The Coalition for Fair Trade in Ripe Olives, whose individual members are Bell-Carter Foods and Musco Family Olive Co., both of California, was the petitioner for the antidumping investigation on ripe olive imports from Spain.

   The U.S. Commerce Department has preliminary determined that imports of ripe olives from Spain are being dumped on the U.S. market.
   Dumping occurs when a foreign company sells a product in the U.S. market at less than fair value.
   During its antidumping investigation, Commerce preliminarily found that Aceitunas Guadalquivir, Agro Sevilla Aceitunas S.COOP Andalusia, and Angel Camacho Alimentacion were dumping ripe olives on the U.S. market at dumping margins of 16.8 percent, 14.64 percent and 19.73 percent, respectively. The department established a preliminary dumping margin of 17.13 percent for all other Spanish ripe olive producers and exporters.
   As a result of its determination, Commerce will instruct Customs and Border Protection to require cash deposits on ripe olives imports from Spain based on these preliminary rates.
   The Coalition for Fair Trade in Ripe Olives, whose individual members are Bell-Carter Foods and Musco Family Olive Co., both of California, was the petitioner for the antidumping investigation.
   Commerce estimated that imports of ripe olives from Spain in 2016 were valued at $70.9 million.

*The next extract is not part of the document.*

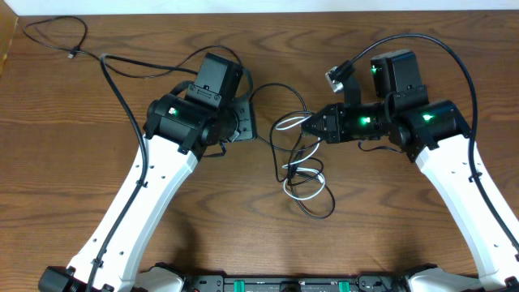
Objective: Untangle cables
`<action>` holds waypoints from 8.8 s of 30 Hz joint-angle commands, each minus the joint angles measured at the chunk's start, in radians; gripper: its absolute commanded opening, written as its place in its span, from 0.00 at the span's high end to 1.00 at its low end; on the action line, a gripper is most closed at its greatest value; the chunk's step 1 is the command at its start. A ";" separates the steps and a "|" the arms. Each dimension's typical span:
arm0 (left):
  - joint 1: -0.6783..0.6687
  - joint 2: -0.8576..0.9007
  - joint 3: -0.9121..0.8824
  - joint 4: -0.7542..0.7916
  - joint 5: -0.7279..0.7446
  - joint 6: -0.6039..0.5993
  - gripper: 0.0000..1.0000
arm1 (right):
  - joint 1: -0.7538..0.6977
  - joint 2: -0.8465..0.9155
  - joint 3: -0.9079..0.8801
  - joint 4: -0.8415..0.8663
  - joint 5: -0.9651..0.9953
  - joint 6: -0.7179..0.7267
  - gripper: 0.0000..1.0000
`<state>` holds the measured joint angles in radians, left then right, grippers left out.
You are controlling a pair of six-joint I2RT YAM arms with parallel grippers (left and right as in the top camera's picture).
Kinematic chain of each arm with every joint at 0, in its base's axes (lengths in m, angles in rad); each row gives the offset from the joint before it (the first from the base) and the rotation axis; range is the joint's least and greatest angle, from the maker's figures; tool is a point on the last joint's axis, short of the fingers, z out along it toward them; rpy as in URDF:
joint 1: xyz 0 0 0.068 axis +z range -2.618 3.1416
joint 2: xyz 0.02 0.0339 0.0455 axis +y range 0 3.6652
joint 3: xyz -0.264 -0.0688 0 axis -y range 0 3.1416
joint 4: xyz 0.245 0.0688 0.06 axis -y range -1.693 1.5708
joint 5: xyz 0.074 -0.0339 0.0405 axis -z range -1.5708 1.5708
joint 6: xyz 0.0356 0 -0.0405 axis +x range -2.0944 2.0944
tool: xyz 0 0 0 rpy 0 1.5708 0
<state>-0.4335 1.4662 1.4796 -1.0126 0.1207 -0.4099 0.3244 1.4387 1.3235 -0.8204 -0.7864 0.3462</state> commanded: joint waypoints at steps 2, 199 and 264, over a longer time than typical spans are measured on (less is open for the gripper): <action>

   Meanwhile, Commerce is scheduled to announce its final determination for this antidumping investigation by June 5. If the department makes an affirmative final determination, and the U.S. International Trade Commission (ITC) makes an affirmative final determination that imports of ripe olives from Spain harm domestic industry, Commerce will issue an antidumping order. If either Commerce’s or the ITC’s final determination are negative, no antidumping order will be issued.